I had a phase where I was vegan for a while, but I stopped the diet after several months as I grew pale and had a cyst grow on my neck. So I stopped the diet and and started drinking milk and eating eggs, and eventually chicken again. Some, less fortunate than me, have carried on the diet for years and developed degeneration of joints and heart tissues as I've come to find out. Soy is also toxic when not fermented. It has phyto-toxins in it that actually destroy essential enzymes within the body. This isn't good news for someone with a diet that's already lean on certain nutrients that aren't readily available from plant sources. I do believe veganism may be useful as a fasting method for people who want to drop weight, but it shouldn't be practiced as a long term diet. Just as you wanna start eating fat again after lint is over, you should start eating, at least eggs, after a couple of months. I even made sure to get all the right nutrients.

I think there's almost something Gnostic about the vegan diet. They see something inherently wrong in the order of the food chain and the cosmos. So, in protest of it, they completely contradict it, just as Gnostics intentionally didn't procreate to keep spirit from being imprisoned within the injust and cruel disposition of the human condition.

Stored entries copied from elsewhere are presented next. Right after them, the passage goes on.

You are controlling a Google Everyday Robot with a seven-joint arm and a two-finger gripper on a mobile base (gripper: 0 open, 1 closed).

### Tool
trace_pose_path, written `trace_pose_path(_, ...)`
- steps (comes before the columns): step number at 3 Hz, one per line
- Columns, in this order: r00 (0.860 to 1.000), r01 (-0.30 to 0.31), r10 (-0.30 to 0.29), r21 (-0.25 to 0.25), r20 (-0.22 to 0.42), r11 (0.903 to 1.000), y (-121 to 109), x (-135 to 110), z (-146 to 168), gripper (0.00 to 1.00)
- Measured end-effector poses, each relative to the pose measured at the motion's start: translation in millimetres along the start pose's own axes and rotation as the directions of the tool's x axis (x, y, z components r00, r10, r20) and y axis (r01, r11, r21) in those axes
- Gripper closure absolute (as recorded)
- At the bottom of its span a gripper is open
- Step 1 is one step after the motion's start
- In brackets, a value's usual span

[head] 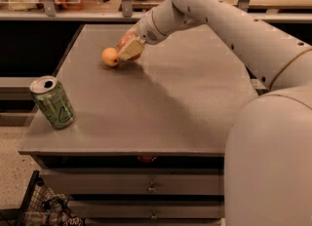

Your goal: Move apple near orange

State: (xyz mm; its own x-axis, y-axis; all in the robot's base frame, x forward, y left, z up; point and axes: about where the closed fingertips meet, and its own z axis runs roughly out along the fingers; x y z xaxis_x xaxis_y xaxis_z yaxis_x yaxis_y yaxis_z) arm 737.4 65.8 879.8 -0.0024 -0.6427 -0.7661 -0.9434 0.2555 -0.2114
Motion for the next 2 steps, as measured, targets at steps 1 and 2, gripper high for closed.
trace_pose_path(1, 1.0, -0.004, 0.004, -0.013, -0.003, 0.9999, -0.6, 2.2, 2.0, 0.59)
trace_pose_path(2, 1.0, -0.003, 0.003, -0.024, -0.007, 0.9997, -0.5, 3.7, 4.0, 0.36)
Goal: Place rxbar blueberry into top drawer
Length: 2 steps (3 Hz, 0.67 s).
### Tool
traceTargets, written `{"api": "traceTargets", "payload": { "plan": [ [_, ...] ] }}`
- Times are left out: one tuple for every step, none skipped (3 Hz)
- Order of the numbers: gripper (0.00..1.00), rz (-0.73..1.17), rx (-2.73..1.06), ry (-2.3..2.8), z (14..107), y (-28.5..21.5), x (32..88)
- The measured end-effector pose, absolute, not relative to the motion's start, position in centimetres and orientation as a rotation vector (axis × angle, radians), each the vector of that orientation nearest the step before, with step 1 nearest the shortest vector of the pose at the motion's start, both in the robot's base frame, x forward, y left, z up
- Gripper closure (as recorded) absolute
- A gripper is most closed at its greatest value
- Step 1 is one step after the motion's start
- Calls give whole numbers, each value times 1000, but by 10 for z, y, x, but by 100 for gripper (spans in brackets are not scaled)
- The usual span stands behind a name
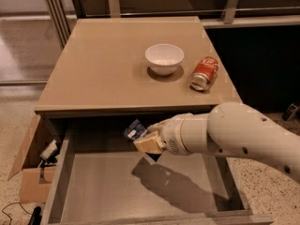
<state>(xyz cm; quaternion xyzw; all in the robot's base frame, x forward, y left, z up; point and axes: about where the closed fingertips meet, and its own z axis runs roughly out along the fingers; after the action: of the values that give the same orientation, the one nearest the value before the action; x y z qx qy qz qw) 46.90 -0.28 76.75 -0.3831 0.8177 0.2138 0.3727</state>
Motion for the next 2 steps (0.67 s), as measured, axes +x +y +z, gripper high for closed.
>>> {"api": "traceTargets", "payload": {
  "plan": [
    [100, 593, -941, 2108, 734, -10, 462],
    [100, 602, -922, 2124, 703, -14, 465]
  ]
}}
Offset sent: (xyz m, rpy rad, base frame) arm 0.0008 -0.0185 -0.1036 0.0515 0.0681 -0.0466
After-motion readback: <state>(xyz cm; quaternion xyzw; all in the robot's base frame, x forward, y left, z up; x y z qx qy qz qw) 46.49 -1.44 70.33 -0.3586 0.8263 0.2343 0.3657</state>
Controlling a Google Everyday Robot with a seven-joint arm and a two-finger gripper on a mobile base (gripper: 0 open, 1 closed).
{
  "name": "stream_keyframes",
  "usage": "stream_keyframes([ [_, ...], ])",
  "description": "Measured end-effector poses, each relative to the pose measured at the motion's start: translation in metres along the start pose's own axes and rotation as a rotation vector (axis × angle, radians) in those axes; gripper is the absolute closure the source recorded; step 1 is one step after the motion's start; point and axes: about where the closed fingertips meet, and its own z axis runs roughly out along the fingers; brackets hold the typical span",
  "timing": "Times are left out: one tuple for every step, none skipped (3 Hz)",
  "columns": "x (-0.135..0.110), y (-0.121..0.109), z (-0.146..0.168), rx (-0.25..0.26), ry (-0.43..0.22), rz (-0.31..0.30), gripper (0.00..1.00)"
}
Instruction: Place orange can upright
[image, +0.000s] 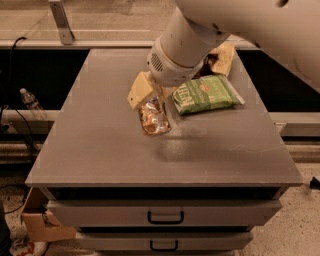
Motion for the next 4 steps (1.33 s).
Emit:
stream_keyframes([
  [-0.0091, -0.0021, -0.0048, -0.104, -0.123, -0.055, 1.00],
  [-0.0096, -0.0029, -0.0073, -0.139, -0.210, -0.174, 1.00],
  [-0.0051, -0.0048, -0.0056, -0.108, -0.271, -0.322, 1.00],
  [-0.0001, -0.0093, -0.0014, -0.068, -0.338, -0.465, 1.00],
])
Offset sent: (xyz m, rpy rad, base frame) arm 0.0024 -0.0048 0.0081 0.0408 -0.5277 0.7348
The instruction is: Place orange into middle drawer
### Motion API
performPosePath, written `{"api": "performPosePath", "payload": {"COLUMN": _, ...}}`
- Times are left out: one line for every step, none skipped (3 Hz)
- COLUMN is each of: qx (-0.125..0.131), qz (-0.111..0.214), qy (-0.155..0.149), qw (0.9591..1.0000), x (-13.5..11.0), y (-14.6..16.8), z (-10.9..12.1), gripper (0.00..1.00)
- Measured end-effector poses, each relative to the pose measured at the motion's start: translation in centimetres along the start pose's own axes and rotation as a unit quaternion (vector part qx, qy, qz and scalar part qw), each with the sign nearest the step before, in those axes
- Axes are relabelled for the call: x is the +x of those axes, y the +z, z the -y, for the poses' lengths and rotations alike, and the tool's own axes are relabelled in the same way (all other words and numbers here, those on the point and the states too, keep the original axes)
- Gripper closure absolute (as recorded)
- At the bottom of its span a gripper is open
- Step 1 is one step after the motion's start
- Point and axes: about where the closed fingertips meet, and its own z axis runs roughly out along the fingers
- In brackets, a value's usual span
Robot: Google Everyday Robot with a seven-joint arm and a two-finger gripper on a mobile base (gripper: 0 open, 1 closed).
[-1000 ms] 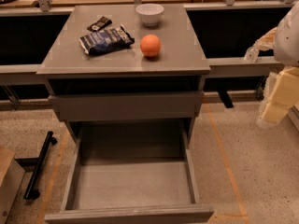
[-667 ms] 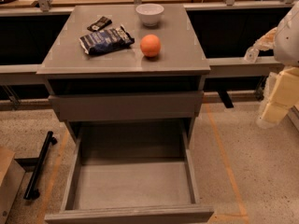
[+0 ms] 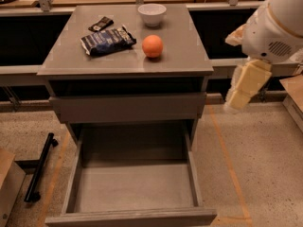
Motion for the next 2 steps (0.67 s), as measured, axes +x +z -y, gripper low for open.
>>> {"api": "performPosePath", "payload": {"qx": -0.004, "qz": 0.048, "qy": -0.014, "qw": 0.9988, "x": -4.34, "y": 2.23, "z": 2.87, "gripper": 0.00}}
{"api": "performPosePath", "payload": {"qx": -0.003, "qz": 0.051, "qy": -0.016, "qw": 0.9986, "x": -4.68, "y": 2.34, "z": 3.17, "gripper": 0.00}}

I'd also call it a very neuro-centric worldview, because the notion is that the only beings that suffer and feel pain from death are life forms that possess a brain. It could just as well be that a pine tree or a lettuce plant suffers in some way from being cut down and devoured. Suffering may be a state that all beings, plant or animal, go through on their way to the grave. Everything we eat should be treated with reverence and blessing and the way we attain it, because one day when we die, our bodies will begin a process in which they will eventually become nourishment for fungi, worms, bacteria, plants, animals, people, etc, etc. Our whole being will be re-absorbed into the womb of our cosmic mother to be reborn and transmuted into other forms.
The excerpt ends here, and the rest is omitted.